In one case, a company is housing 166 workers in a hostel block with just four toilets and four showers to share between them, the president said. ‘Sanctions for non-compliance with the charter include the cancellation of mining rights or licences,’ Zuma said.”
Extraordinary court
Human Rights Watch is calling a new agreement between Senegal and the African Union “an important step in the long campaign” to bring former Chadian president Hissène Habré to trial:
“Negotiations in July between the African Union and Senegal resulted in a plan to try Habré before a special court in the Senegalese justice system with African judges appointed by the AU presiding over his trial and any appeal. The August 22 agreement commits the parties to the plan and to a timetable that would have the court operational by the end of the year.
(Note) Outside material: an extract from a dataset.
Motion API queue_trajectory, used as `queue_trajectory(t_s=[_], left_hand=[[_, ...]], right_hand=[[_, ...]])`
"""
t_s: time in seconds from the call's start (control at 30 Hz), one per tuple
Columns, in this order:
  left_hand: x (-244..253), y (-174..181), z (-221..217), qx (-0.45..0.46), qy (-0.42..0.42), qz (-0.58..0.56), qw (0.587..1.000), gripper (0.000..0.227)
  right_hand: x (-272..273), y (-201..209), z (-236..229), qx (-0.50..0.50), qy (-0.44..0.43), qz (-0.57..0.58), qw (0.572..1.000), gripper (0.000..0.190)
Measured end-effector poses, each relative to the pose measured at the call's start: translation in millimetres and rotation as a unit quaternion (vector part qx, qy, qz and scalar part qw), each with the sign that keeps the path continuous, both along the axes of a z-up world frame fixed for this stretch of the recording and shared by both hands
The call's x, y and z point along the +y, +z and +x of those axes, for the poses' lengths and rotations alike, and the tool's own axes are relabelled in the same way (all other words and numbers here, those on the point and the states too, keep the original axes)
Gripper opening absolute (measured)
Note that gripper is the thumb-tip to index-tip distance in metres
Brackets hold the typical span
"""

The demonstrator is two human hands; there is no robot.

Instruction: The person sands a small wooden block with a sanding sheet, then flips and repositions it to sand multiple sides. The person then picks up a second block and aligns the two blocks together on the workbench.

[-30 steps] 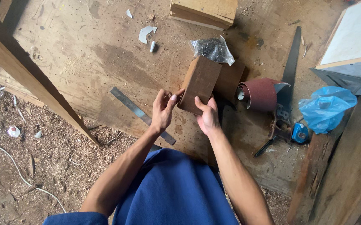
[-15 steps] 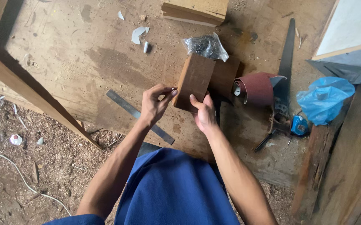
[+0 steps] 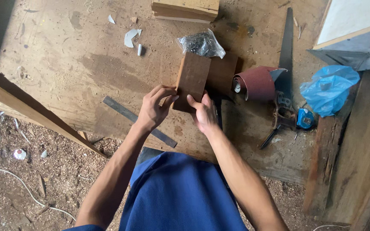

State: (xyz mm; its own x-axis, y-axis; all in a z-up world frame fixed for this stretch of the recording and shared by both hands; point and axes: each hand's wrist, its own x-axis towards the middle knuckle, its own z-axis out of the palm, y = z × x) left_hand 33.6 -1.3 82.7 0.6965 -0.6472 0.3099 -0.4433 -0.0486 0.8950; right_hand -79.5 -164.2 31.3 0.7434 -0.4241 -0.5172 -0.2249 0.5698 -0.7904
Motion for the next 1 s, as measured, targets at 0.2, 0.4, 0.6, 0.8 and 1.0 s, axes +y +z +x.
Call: queue_trajectory(t_s=[0.2,0.4,0.6,0.8,1.0], left_hand=[[-0.2,-5.6,-3.6,0.024,-0.013,0.017,0.999,0.017],[0.8,-6.8,-5.2,0.075,-0.020,0.031,0.996,0.016],[1.7,-5.3,-4.3,0.074,-0.029,0.046,0.996,0.016],[1.3,-4.3,-3.2,0.032,-0.024,0.052,0.998,0.013],[0.4,-2.5,1.0,-0.038,-0.009,0.037,0.999,0.011]], right_hand=[[-0.1,-1.1,0.6,0.027,0.017,-0.023,0.999,0.064],[-1.2,-4.2,-0.9,0.004,0.011,-0.013,1.000,0.068],[-1.1,-7.9,-0.2,0.056,0.018,-0.040,0.997,0.067],[-1.2,-6.0,-0.3,0.015,0.008,-0.004,1.000,0.068],[-0.3,-4.7,-0.1,0.007,0.010,-0.001,1.000,0.069]])
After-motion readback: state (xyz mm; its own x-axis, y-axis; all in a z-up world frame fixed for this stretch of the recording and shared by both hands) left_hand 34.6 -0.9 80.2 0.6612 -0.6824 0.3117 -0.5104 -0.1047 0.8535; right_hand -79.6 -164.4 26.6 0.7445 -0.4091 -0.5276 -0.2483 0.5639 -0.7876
The new agreement calls for ‘Extraordinary African Chambers’ to be created inside the existing Senegalese court structure in Dakar. The chambers will have sections to handle investigations, trials, and appeals. The trial court and the appeals court will each consist of two Senegalese judges and a president from another African country.”
Roma restrictions
Reuters reports that the French government plans to “expand the number of sectors” where Roma people living in France are allowed to look for jobs:
“A government-approved list of jobs that are considered open to Roma people, which now stands at 150 and includes trades such as roofers, will be extended, according to a statement by [Prime Minister Jean-Marc] Ayrault’s office.
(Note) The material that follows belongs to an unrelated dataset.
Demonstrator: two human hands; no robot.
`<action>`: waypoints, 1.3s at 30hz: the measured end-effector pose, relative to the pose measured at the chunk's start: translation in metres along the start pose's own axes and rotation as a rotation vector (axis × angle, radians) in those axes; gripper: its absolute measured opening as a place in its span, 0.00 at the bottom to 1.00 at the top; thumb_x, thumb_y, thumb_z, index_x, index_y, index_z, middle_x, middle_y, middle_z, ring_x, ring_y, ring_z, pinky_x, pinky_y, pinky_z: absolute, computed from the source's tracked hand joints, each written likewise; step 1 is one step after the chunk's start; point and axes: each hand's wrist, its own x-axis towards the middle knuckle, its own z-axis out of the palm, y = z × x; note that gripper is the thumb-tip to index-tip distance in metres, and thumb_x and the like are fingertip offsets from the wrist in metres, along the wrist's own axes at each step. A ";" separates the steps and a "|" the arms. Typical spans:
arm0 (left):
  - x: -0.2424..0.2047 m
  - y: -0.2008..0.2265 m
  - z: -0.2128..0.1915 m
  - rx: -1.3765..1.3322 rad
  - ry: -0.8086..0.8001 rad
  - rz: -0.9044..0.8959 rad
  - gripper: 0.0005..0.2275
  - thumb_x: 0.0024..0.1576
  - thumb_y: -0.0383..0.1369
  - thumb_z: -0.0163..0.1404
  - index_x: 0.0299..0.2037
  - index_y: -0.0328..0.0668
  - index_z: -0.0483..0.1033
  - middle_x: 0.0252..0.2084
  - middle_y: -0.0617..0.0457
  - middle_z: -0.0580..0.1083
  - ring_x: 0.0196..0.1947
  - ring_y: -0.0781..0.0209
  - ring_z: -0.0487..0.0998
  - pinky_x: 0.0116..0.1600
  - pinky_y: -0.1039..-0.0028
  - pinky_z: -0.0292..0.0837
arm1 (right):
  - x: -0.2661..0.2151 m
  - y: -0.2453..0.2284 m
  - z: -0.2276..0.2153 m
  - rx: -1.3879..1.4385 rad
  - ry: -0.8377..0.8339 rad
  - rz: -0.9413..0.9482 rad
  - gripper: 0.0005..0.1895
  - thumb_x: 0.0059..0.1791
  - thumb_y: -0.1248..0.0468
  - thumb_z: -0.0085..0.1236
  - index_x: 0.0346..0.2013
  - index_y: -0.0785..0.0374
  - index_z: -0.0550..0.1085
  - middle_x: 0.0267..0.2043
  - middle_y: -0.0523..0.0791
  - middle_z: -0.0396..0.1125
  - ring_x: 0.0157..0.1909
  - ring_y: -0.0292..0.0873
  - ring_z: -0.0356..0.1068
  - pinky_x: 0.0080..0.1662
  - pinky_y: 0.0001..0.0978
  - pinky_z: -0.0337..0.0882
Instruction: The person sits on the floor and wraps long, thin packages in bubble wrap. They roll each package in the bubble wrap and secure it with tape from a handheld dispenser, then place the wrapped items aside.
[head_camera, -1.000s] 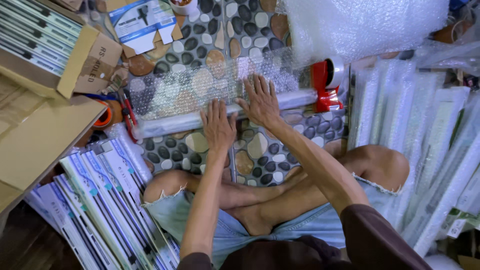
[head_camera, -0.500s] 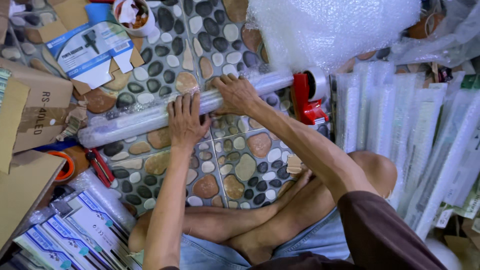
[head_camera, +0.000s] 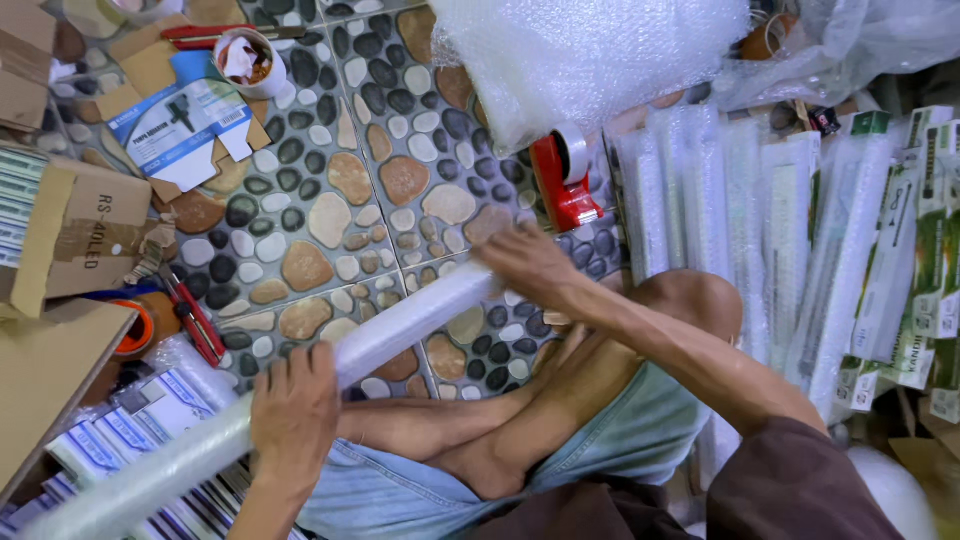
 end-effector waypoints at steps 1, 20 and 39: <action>-0.019 -0.004 -0.004 -0.033 -0.139 -0.097 0.15 0.44 0.43 0.60 0.36 0.59 0.68 0.31 0.62 0.73 0.35 0.60 0.78 0.43 0.71 0.74 | -0.012 0.024 -0.003 -0.084 0.267 0.076 0.16 0.48 0.72 0.69 0.49 0.57 0.79 0.31 0.44 0.74 0.31 0.46 0.72 0.40 0.42 0.74; -0.029 0.177 -0.011 -1.782 -0.703 -0.962 0.30 0.36 0.30 0.66 0.52 0.25 0.75 0.42 0.36 0.73 0.45 0.42 0.77 0.51 0.56 0.72 | -0.072 0.068 0.020 0.965 0.777 1.118 0.07 0.49 0.60 0.66 0.39 0.58 0.83 0.23 0.46 0.73 0.24 0.41 0.76 0.27 0.32 0.75; -0.026 0.185 -0.013 -1.942 -0.715 -0.949 0.33 0.38 0.29 0.66 0.58 0.33 0.72 0.43 0.36 0.74 0.41 0.42 0.80 0.42 0.54 0.75 | -0.045 -0.053 0.033 1.399 0.457 0.718 0.14 0.44 0.64 0.74 0.25 0.65 0.74 0.16 0.47 0.66 0.15 0.38 0.65 0.19 0.28 0.65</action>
Two weeks ago, police evicted around 300 people from illegal campsites near the cities of Lille and Lyon and sent 240 of them on a plane back to Romania. The swoops recalled a crackdown two years before for which Sarkozy drew international criticism.”
Conga opposition
The Associated Press reports that a new public opinion poll suggests there is little local support for a $5 billion gold-mining project in northern Peru, which has raised fears of contaminated water supplies:
“The Ipsos-Apoyo poll in Cajamarca province found just 15 percent approve of the Conga project, with 78 percent disapproving and 7 percent with no opinion. U.S.-based Newmont Mining Co. is the mine’s majority owner.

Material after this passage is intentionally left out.